### Dataset items
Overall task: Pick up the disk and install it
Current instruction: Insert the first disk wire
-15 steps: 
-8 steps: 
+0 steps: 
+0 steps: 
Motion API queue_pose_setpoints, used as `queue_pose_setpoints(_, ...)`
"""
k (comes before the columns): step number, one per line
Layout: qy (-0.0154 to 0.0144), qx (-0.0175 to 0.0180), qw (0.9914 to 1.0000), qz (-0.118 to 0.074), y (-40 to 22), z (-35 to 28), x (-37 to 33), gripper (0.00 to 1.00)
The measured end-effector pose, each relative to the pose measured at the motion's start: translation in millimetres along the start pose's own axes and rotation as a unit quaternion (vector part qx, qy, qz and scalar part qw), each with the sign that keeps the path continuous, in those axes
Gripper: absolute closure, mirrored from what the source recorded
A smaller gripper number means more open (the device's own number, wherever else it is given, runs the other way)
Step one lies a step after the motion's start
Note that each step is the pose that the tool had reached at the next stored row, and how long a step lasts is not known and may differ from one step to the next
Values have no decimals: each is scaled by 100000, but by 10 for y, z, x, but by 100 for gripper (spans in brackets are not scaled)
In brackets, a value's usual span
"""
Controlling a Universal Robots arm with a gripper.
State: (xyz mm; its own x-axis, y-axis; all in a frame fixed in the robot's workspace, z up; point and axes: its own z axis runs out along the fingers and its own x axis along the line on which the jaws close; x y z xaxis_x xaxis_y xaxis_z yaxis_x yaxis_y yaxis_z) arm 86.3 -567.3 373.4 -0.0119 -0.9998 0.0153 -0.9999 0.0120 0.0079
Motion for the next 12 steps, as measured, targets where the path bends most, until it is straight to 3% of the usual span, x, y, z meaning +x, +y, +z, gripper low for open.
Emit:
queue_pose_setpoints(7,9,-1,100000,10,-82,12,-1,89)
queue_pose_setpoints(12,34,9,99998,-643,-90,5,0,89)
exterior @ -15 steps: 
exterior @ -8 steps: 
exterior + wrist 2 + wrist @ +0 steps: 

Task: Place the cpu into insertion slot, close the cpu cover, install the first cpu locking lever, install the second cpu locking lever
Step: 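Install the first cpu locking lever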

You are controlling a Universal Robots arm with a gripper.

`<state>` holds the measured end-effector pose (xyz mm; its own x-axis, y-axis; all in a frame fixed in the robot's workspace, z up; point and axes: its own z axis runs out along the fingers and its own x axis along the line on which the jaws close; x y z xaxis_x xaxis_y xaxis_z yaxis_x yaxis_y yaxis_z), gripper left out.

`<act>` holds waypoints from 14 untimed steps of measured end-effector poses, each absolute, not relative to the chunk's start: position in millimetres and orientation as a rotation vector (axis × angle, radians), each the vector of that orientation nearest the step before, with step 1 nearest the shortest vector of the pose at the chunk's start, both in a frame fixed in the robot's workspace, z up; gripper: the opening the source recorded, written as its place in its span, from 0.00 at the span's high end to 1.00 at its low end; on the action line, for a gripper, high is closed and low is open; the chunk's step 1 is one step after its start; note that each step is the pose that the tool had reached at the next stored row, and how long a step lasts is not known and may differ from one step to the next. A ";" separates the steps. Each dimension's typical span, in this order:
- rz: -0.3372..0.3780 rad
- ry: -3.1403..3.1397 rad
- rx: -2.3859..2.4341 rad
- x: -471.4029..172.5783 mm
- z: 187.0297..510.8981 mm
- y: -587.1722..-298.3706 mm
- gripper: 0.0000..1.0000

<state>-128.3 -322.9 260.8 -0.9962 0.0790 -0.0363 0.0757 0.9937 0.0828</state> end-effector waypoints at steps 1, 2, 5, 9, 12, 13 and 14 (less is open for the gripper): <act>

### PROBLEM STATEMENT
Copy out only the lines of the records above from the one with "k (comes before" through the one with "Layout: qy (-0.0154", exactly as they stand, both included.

### EXPECTED OUTPUT
k (comes before the columns): step number, one per line
Layout: qy (-0.0154 to 0.0144), qx (-0.0175 to 0.0180), qw (0.9914 to 1.0000), qz (-0.118 to 0.074), y (-40 to 22), z (-35 to 28), x (-37 to 33), gripper (0.00 to 1.00)

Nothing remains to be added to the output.